Fredrick Lundh (RIP) once commented that for him, version 1.5.2 was the perfect version of the language. Everything which came after that was just so much extra baggage Maybe he was kidding, but I kind of doubt it. I’m sure I’m misremembering his statement to some degree, but I still think the general sentiment holds. Python used to be this almost tiny language a person could learn in a couple hours from the tutorial, then hold in their head without any further effort or reference, the perfect first programming language. The complexity was in the rich set of libraries which could be absorbed piecemeal, as one’s needs evolved. Such seems to be no longer the case.
Maybe, like JavaScript, someone will eventually feel obligated to write a book entitled Python: The Good Parts.

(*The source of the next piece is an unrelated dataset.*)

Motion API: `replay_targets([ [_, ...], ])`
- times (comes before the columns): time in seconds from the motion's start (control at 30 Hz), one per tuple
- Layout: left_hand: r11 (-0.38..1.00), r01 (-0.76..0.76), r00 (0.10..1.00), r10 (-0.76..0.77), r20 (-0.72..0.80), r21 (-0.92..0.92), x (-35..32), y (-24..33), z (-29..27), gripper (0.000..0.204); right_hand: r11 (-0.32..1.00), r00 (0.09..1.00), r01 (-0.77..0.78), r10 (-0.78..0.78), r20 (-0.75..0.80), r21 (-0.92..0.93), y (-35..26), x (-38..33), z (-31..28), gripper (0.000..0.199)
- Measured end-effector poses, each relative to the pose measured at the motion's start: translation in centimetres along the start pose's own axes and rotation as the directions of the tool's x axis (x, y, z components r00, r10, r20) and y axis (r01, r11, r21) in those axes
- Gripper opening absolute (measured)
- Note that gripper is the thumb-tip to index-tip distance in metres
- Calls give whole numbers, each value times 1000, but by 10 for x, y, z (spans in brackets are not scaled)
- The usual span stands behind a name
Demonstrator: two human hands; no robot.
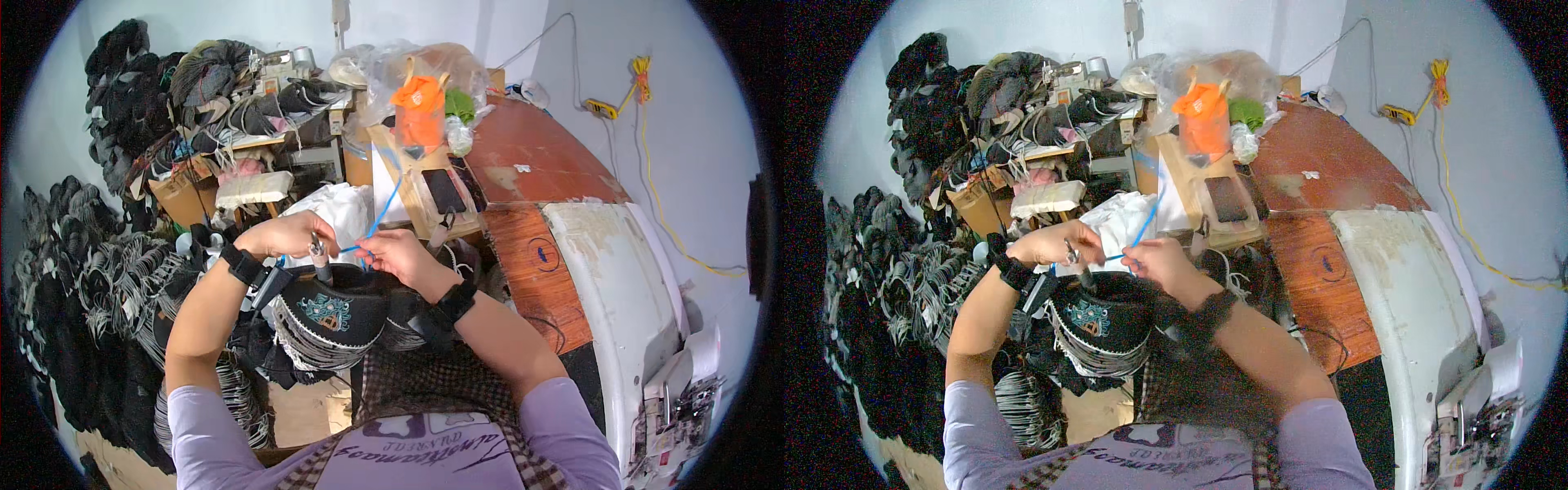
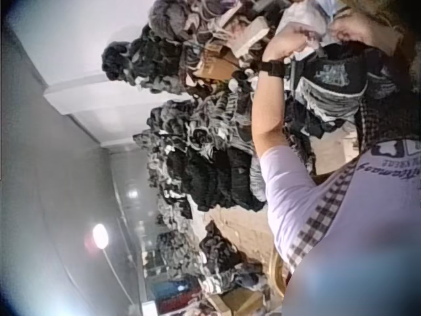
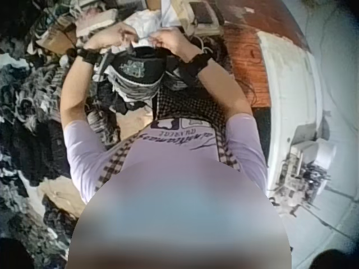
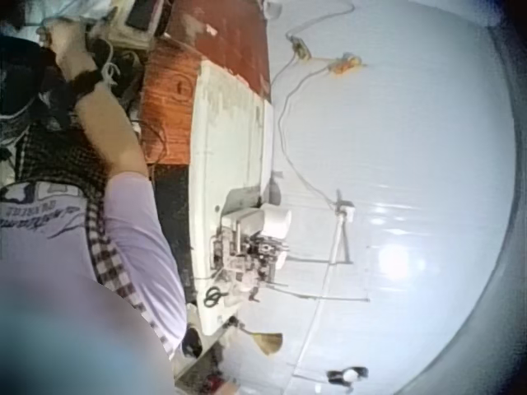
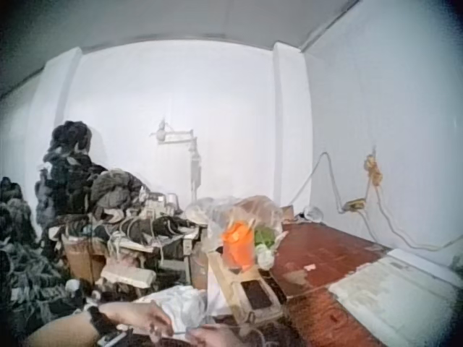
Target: The person ties blue and red ribbons around stacks of black shoe components before moving to a sewing machine to process a stack of uppers. They then pick up a white ribbon and tie it onto another shoe component.
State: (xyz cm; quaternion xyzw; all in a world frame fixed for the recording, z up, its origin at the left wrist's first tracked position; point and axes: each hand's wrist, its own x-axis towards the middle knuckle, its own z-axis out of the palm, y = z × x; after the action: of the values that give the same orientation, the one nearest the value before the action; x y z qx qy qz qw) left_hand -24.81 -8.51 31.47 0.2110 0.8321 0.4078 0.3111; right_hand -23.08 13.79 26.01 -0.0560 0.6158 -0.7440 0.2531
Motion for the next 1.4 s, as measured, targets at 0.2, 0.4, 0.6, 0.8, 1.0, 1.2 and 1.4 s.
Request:
replay_targets([
  [0.2,993,-118,971,116,209,-6,18,7,-2,17,955,990,143,-138,38,-260,4,7,-11,14],
  [0.4,919,-230,935,300,188,-319,52,-39,11,25,125,571,649,-732,372,-750,5,11,1,9],
  [0.6,925,-146,967,208,147,-351,59,-33,16,26,149,734,424,-634,243,-893,-3,0,3,10],
  [0.8,964,-230,967,242,82,-130,59,-23,19,14,69,681,355,-703,207,-932,6,1,-2,12],
  [1.0,872,-271,957,291,13,408,56,-33,12,11,20,675,535,-611,413,-845,-2,-22,-12,17],
  [1.2,766,-243,855,459,-242,595,47,-21,18,14,127,605,675,-658,447,-726,-8,-30,-4,9],
  [1.4,632,-586,611,756,-236,507,29,1,24,14,947,943,272,-298,-151,-172,17,30,-12,13],
])
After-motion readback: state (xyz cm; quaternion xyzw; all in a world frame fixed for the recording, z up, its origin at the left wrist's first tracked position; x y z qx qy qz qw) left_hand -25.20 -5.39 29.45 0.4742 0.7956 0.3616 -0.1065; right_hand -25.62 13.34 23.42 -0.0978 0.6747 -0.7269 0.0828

If so, I hope they leave out static type annotations.
I just want to mention another use case here, important to me personally. I design programs starting with types. Whenever possible I use a language’s type system to model the problem domain first. This explores the entities involved, attributes, relationships, cardinality and so on. I’ve found this to be a very productive way of designing programs of any size, as long as the type system is sufficiently expressive. Although Python doesn’t have algebraic sum types, I find I can get a long way through a design with dataclasses, enums, unions, and the occasional shallow class hierarchy.
After I’ve created some data model, functions and methods define the interactions and transformations between types. So for me, in addition to all the other use cases mentioned, type annotations serve as a design system.
It’s just my personal preference, and perhaps not that common of a use case, but I feel I don’t see this mentioned much in discussions about the purpose of type annotations or specific typing features.